**TASK ITEM**
All that should come back is the lines of the data below from the one containing "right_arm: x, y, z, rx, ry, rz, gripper" to the one containing "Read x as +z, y", inclusive, exactly as they stand.

**MATERIAL SUPPLIED**
Start of Block

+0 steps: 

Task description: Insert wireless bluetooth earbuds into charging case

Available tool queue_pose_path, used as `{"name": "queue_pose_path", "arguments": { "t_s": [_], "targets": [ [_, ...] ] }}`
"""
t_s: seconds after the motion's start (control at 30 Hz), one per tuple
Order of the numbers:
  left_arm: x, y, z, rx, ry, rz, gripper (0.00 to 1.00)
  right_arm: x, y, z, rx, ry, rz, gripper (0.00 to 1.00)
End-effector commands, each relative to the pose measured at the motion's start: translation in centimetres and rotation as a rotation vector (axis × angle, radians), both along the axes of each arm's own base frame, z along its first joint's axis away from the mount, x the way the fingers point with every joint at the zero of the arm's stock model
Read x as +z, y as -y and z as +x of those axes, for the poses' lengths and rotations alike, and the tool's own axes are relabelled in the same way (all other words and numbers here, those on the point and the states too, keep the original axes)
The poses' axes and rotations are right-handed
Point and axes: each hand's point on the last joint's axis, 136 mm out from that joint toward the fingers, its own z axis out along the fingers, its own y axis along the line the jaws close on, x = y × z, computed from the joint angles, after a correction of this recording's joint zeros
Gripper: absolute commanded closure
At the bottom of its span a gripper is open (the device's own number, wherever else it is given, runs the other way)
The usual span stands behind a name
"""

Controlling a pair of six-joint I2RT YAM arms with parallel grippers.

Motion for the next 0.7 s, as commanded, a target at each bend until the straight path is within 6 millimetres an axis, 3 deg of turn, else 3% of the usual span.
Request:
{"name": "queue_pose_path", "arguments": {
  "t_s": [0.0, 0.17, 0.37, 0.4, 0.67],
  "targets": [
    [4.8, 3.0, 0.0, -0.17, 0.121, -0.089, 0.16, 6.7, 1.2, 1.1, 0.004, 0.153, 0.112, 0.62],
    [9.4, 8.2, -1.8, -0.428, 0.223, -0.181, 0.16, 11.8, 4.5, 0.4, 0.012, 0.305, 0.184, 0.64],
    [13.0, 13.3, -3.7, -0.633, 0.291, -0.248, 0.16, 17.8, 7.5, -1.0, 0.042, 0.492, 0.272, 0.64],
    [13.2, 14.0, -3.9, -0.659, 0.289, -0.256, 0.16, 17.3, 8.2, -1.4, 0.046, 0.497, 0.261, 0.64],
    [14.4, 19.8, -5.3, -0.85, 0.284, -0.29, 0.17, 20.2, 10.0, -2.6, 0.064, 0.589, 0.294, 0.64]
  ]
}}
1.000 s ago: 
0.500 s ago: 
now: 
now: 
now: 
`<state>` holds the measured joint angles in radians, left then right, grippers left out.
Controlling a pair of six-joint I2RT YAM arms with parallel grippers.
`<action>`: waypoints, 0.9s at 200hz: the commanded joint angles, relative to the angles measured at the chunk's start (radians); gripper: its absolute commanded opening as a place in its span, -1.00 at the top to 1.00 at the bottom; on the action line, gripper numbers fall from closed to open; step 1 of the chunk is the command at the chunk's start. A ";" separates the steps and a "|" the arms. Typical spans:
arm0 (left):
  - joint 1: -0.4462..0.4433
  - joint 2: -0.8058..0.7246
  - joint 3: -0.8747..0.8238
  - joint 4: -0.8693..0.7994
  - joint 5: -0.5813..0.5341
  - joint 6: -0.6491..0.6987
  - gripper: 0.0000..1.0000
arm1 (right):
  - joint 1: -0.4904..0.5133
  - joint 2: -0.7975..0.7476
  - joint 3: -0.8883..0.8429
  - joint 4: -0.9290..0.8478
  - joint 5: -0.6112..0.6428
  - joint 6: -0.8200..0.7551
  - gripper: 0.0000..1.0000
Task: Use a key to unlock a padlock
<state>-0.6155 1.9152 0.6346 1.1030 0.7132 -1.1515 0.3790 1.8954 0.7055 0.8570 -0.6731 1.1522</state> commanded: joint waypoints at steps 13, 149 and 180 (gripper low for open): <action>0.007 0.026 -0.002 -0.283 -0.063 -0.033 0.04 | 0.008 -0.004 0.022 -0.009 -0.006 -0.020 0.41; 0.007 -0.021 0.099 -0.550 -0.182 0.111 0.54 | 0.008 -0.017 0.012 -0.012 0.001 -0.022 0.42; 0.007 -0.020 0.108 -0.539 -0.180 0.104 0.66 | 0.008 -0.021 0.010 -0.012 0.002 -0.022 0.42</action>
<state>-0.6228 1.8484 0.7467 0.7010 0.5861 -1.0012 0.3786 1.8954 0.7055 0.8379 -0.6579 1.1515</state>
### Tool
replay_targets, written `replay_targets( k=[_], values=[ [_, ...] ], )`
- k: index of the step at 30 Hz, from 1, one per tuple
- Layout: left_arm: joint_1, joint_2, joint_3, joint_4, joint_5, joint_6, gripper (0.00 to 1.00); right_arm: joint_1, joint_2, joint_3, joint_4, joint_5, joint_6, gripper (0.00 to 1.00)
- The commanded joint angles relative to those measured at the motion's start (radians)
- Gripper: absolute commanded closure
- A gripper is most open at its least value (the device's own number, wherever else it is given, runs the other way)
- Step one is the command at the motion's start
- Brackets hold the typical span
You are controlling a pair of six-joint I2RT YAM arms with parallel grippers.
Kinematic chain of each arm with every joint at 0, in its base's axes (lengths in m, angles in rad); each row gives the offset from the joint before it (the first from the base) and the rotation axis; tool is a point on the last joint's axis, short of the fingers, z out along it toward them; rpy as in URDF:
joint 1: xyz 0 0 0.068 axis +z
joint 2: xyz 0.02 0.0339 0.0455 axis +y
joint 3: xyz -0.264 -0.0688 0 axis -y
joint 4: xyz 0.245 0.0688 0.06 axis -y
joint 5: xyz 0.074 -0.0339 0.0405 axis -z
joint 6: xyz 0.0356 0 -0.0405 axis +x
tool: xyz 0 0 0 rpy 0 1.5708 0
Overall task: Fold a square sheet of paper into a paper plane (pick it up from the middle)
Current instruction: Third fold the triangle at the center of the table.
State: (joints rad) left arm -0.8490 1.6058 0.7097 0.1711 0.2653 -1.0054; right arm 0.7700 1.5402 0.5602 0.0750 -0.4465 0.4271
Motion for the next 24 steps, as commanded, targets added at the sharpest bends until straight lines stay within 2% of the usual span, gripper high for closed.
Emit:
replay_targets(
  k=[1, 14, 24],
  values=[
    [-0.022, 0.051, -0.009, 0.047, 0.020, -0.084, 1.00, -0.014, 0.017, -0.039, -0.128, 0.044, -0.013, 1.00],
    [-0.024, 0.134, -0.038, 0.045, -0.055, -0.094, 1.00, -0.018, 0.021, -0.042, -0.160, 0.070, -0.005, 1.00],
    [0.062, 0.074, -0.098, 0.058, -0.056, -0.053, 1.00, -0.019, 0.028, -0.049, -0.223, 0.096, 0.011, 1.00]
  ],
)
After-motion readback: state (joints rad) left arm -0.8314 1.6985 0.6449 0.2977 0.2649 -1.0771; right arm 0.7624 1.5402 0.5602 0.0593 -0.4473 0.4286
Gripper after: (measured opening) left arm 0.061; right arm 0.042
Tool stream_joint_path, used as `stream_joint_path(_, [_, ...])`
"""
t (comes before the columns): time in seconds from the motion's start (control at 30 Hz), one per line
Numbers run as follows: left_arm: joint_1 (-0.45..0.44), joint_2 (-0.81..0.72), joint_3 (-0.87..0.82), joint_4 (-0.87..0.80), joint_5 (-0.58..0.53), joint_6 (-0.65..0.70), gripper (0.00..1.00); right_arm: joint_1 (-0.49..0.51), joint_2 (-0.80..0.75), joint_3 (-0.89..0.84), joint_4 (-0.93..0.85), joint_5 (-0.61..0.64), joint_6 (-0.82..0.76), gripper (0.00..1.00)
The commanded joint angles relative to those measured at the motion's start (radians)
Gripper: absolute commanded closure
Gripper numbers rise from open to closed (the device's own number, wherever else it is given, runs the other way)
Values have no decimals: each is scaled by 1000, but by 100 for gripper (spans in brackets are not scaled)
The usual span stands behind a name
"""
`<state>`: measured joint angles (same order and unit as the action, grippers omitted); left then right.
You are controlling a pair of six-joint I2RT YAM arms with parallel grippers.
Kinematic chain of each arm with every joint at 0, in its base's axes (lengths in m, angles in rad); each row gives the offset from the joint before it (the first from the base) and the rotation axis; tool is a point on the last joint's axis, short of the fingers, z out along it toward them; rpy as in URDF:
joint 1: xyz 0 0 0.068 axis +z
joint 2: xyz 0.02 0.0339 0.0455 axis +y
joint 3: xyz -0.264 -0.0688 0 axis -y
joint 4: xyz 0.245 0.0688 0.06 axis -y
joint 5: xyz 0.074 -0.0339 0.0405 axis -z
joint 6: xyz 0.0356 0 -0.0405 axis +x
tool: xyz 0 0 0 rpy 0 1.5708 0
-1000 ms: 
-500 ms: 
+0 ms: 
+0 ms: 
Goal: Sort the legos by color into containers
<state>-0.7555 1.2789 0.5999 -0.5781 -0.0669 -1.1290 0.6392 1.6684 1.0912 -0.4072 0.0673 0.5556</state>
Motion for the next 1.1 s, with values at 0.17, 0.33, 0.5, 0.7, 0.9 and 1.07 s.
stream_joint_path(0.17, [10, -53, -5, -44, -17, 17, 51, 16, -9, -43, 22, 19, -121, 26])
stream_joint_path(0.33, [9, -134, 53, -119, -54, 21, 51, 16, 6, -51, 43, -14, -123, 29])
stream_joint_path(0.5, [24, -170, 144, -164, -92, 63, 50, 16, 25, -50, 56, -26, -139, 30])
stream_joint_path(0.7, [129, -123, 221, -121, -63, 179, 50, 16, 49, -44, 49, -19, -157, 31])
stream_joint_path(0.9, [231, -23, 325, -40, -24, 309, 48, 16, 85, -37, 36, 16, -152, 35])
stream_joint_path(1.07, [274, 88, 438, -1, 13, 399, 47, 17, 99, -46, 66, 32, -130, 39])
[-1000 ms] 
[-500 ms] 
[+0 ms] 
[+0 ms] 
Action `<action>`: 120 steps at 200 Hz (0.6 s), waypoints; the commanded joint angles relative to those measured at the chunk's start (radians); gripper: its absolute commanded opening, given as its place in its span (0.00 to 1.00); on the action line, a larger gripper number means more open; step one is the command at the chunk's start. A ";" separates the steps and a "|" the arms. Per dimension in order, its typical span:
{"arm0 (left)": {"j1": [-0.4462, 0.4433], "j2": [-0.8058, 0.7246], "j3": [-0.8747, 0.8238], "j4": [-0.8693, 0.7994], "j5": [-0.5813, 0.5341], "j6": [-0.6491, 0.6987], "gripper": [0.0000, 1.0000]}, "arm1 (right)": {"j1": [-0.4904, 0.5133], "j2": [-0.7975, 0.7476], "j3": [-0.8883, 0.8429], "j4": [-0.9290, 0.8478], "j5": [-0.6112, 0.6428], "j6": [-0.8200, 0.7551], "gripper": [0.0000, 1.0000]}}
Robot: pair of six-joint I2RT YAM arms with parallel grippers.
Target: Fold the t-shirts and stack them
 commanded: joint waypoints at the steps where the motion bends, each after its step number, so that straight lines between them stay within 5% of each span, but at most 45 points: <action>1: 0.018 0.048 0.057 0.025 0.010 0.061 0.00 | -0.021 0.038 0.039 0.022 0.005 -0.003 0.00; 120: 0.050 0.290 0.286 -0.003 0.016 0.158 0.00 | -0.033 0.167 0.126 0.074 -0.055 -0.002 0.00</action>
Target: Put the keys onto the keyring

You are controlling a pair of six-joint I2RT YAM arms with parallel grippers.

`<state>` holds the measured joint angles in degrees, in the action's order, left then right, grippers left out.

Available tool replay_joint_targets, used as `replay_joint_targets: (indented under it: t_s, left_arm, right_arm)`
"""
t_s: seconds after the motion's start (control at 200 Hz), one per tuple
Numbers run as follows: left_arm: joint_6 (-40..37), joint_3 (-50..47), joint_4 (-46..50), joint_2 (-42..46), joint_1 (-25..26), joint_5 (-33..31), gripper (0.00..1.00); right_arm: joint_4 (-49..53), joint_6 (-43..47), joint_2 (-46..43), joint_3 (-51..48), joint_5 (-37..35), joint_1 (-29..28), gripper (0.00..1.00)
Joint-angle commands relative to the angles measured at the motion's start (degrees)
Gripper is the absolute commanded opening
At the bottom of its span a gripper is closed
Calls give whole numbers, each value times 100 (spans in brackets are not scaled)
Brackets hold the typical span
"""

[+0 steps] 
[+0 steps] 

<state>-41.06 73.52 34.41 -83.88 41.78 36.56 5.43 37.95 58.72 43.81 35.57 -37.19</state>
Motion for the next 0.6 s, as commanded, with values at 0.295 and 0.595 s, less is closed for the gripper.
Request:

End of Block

**ANSWER FOR THIS EXERCISE**
  right_arm: x, y, z, rx, ry, rz, gripper (0.00 to 1.00)
End-effector commands, each relative to the pose measured at the motion's start: translation in centimetres and rotation as a rotation vector (axis × angle, radians), both along the axes of each arm's own base frame, z along its first joint's axis away from the mount, x the way the fingers point with every joint at the zero of the arm's stock model
Read x as +z, y as -y and z as +x of those axes, for the poses' lengths and rotations alike, and the tool's own axes are relabelled in the same way (all other words and numbers here, those on the point and the states too, keep the original axes)

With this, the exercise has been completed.